Problem statement » Copy out all the lines in the records that include the word "coords".

[Opening The data section]

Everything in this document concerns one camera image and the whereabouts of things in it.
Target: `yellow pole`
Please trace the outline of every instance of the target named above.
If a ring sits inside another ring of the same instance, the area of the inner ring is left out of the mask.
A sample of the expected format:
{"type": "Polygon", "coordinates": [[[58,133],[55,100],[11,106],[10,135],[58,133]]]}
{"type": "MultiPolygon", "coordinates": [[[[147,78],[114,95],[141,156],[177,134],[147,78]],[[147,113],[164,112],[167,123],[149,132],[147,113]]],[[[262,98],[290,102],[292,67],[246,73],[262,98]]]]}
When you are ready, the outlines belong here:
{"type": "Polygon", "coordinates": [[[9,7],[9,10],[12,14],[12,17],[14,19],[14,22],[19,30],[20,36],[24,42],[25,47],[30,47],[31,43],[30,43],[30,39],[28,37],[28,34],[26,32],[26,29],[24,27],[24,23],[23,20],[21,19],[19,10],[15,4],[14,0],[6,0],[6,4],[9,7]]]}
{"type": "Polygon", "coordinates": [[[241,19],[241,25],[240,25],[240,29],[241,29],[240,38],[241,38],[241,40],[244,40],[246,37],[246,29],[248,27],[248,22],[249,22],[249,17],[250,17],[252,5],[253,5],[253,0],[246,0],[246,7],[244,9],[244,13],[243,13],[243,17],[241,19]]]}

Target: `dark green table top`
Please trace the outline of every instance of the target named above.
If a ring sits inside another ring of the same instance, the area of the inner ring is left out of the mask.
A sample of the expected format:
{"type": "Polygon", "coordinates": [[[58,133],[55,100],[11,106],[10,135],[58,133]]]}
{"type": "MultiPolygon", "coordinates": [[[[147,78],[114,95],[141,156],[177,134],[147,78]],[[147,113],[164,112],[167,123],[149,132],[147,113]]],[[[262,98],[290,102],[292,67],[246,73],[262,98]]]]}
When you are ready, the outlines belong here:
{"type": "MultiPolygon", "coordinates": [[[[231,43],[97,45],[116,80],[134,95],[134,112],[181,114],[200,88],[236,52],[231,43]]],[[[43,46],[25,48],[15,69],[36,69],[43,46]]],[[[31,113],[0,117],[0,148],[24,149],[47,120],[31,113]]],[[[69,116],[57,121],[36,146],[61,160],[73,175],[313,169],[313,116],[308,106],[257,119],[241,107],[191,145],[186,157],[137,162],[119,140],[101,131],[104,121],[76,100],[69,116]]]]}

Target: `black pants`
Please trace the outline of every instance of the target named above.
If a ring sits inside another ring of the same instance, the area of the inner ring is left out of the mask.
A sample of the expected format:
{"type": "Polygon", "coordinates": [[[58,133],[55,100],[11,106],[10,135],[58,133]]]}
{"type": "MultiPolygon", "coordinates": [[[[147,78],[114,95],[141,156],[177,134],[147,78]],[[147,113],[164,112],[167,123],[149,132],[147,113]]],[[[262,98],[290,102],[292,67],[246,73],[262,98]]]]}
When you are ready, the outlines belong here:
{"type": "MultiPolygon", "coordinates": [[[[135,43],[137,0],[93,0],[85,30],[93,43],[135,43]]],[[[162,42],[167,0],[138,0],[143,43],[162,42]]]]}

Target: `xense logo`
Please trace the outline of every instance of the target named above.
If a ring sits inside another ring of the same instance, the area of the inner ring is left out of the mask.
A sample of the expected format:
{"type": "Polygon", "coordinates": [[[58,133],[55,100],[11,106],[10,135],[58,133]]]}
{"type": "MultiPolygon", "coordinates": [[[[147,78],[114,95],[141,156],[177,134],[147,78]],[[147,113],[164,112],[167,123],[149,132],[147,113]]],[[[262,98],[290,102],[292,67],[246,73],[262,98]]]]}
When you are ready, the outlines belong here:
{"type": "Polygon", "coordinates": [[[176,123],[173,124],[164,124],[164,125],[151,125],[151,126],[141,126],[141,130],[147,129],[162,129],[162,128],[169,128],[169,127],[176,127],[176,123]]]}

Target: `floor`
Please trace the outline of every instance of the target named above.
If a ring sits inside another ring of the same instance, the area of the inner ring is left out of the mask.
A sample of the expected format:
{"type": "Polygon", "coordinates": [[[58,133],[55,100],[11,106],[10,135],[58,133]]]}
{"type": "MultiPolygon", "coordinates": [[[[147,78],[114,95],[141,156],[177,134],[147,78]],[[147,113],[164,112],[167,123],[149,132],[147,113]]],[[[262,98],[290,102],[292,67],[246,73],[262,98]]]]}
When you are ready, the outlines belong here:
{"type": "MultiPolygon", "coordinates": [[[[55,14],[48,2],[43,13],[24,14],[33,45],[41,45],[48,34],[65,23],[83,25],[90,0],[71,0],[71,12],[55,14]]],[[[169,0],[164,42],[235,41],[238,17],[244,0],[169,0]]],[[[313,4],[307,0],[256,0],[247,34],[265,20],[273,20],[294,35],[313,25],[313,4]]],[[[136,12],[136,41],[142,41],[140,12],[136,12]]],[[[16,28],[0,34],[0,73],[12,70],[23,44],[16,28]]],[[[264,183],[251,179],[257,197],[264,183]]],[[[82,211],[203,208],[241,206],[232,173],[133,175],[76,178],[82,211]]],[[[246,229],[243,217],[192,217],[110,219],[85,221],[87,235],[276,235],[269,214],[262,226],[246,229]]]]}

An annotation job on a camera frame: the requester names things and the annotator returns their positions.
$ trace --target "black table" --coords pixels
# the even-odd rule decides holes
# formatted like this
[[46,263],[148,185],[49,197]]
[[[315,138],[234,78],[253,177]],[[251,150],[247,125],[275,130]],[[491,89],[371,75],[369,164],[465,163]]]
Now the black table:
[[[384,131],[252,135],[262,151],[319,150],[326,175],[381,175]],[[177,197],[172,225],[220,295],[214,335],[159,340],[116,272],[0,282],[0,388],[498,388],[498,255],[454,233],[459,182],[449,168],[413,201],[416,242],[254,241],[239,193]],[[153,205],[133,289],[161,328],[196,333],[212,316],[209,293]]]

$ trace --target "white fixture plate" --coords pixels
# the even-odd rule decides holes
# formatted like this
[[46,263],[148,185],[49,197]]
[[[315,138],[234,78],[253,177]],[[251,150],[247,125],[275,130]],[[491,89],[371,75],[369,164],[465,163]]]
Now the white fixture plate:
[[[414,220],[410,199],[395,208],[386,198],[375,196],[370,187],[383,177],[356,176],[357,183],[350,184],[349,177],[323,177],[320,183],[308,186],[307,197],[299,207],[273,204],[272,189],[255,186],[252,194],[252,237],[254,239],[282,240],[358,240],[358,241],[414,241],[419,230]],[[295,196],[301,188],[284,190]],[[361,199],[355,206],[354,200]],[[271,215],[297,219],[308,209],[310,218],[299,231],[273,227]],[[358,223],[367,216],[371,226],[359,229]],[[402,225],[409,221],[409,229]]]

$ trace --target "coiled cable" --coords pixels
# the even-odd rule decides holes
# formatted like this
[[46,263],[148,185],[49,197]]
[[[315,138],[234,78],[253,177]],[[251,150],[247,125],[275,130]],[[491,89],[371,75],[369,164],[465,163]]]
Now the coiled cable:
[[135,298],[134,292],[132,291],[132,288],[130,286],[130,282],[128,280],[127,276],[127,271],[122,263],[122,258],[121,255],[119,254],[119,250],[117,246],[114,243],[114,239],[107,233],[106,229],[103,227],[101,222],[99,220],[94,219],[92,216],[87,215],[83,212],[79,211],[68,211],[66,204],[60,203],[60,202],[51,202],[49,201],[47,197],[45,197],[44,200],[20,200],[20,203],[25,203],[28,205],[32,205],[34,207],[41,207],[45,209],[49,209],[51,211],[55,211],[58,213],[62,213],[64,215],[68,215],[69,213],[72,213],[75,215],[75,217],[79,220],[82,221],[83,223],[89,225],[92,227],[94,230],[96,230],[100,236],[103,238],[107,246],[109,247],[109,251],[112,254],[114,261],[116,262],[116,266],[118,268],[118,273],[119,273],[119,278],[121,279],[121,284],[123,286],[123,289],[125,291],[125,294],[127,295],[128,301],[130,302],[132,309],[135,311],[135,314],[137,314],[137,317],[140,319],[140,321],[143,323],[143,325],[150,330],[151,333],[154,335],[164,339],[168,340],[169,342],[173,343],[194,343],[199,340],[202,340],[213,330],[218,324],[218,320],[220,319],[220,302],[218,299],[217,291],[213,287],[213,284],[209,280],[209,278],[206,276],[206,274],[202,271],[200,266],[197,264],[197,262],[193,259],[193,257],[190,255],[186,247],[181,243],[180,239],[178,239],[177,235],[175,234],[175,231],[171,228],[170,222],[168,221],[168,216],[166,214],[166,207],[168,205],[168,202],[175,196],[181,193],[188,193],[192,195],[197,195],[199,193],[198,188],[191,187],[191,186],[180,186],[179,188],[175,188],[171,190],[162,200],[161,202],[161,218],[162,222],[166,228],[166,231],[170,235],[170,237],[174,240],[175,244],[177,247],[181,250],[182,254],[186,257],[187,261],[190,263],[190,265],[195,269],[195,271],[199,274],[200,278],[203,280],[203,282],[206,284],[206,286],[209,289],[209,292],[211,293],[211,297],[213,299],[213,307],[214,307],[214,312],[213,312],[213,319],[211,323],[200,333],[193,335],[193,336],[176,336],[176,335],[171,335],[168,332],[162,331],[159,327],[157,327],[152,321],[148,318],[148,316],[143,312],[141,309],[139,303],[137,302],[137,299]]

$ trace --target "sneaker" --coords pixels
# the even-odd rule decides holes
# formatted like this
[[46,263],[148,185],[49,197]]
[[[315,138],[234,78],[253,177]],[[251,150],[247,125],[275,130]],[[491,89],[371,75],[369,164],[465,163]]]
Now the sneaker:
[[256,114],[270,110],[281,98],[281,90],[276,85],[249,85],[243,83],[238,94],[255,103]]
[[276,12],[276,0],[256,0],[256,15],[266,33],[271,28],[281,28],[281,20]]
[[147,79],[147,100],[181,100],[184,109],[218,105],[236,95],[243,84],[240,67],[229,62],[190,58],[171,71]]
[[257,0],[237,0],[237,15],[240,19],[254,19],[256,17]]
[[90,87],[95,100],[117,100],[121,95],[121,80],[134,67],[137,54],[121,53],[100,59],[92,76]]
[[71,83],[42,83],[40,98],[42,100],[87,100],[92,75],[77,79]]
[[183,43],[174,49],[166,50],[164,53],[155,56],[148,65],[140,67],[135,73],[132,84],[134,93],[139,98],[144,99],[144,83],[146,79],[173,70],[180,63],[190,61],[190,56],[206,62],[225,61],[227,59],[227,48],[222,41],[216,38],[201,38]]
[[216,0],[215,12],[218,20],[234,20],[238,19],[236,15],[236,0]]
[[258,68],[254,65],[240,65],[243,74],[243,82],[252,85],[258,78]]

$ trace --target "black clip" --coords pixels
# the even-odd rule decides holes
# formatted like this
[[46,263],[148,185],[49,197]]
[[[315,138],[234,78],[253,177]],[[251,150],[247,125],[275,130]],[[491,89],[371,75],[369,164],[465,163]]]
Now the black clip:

[Closing The data section]

Worked solution »
$ trace --target "black table" --coords pixels
$ trace --target "white fixture plate" --coords pixels
$ trace --target "coiled cable" --coords pixels
$ trace --target "sneaker" --coords pixels
$ trace --target "black clip" --coords pixels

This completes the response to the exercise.